Broth is a magical food that can become many things depending on your needs and wants. This is a basic nourishing chicken broth. Feel free to add other foods, herbs and seasonings to make this dish more suited to your needs. Root vegetables & herbs, berries, and mushrooms make wonderful additions. Or just keep it simple and use the recipe the way it comes.
How to use Nourishing Chicken Broth
I keep this nourishing broth in the freeze to use when cooking rice or want to make a quick soup. Ayurvedic Herbalist, Candis Cantin suggests taking a daily broth drink, especially in fall, winter and early Spring, to help nourish and moisten the the tissues of the body. It also comes in handy when someone is sick in the house and won’t eat, but needs the nourishment.
About the ingredients
Food is so much more than the flavor. That’s just foods special way to get it to your mouth and into your body. Let me tell you a little about what I learned about the ingredients in this Simple Nourishing Chicken Broth.
The Ayurvedic food combination of ginger, onion, and garlic is referred to as the trinity roots. Ayurvedic Herbalist, K.P. Khasla, emphasizes the synergistic qualities of these warming herbs. Together, they speed up the metabolism, raising the digestive flow, pulse, heart beat, and elimination or detoxification. The onion and garlic duo work together to support hormone balance, and control cholesterol.

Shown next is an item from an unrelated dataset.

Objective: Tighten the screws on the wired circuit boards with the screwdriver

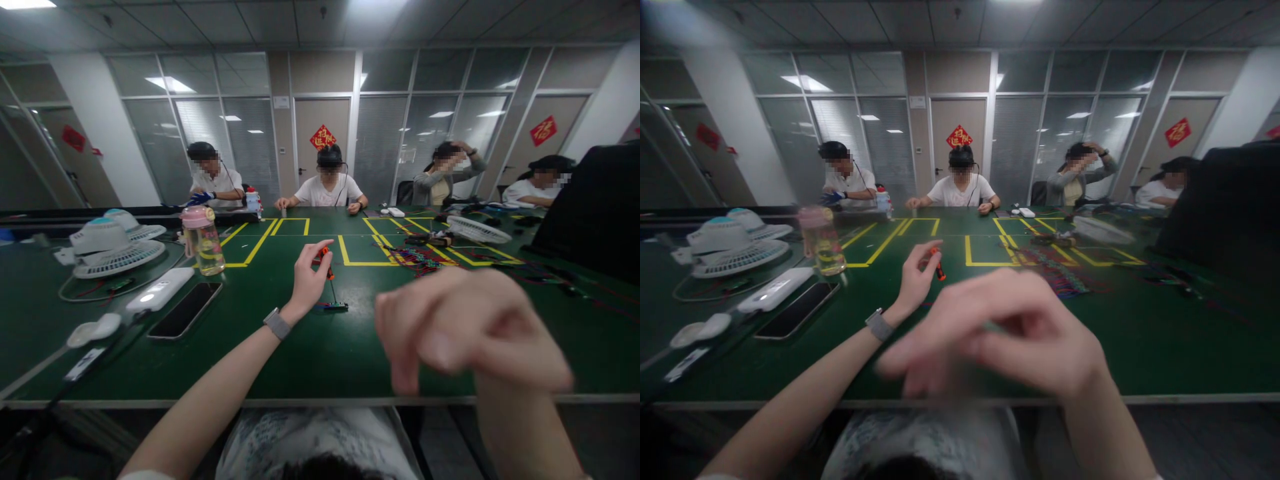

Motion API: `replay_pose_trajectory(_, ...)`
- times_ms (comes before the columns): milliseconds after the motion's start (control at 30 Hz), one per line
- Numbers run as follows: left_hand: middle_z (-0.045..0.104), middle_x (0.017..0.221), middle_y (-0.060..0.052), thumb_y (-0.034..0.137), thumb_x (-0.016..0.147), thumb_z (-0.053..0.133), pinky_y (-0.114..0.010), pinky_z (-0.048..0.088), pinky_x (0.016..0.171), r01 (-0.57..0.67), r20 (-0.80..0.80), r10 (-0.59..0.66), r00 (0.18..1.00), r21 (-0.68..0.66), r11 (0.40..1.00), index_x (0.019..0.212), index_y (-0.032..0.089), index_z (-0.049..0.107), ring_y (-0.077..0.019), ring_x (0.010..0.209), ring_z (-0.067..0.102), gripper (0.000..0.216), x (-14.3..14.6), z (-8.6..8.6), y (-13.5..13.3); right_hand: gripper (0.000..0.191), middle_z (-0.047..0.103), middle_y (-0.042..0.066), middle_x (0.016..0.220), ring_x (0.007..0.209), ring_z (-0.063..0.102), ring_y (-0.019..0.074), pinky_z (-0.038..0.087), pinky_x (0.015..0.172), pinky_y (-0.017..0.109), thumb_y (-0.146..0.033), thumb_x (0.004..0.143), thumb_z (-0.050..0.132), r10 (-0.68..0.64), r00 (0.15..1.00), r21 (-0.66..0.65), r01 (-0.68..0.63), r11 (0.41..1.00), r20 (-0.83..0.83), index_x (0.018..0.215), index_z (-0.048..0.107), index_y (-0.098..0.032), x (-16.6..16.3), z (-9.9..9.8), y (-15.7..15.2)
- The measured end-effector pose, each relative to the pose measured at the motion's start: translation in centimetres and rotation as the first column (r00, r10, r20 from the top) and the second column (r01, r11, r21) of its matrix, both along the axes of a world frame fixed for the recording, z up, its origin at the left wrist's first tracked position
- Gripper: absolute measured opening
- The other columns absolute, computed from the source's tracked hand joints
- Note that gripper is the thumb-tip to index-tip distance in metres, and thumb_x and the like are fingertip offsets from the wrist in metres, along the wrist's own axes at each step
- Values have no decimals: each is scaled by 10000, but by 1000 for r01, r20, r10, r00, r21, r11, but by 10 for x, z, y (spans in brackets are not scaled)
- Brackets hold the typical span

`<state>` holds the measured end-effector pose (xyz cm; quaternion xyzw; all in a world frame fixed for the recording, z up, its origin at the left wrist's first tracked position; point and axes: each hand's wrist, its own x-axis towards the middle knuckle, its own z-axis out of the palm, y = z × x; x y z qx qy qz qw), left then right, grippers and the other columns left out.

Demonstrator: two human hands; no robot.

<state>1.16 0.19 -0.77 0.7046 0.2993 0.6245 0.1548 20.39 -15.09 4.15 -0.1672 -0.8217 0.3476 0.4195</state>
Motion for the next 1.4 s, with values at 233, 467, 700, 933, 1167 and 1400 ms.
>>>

On its own, when garlic is taken regularly for a long period of time its boosts the immune system. It increase blood flow, normalized blood pressure, and tames the cholesterol, thereby making it a good choice for cardiovascular function. I add garlic to just about every dish I make. For a mild flavor add it to the beginning of the cooking process, and for a stronger flavor add it at the end, or eat it raw by crushing it into salad dressing, or stirred into an oil that is mixed into the finished food.
Onion is a food that is functions much like garlic but, it also support the lungs. For those with diabeties, onion is great as it regulates blood sugar levels. However, its benefits are best after long term consumption.
Ginger is one of my very favorites. Here is a root that I find to be so versatile. I use it for meats ranging from beef to fish, I mix it into vegetable and gravy dishes, and I also use it with fruit, pastries, and other sweets. Wow, what a root! Ginger is a great warming food that improves digestion, circulation, eases menstrual cramps, and beneficial for arthritis.
In Traditional Chinese Medicine, astragalus (Astragalus propquus) is a qi building herb. Long term use strengthen the immune system, improves energy, and supports liver, kidney and heart function. Per Rosalee De Le Foret’s book, “Alchemy of Herbs”, researches believe it is the improvement of oxygen intake that is responsible for improved energy. You can find astragalus at your local herb store, or you can purchase it from my Wild Alex Herbs Etsy store.
Bay leaf is added to soups because of its delicious flavor. Medicinally, it is not used so much anymore for reasons I do not know. But, studies done in the 80s show that bay leaf is very effective in impeding bacterial growth.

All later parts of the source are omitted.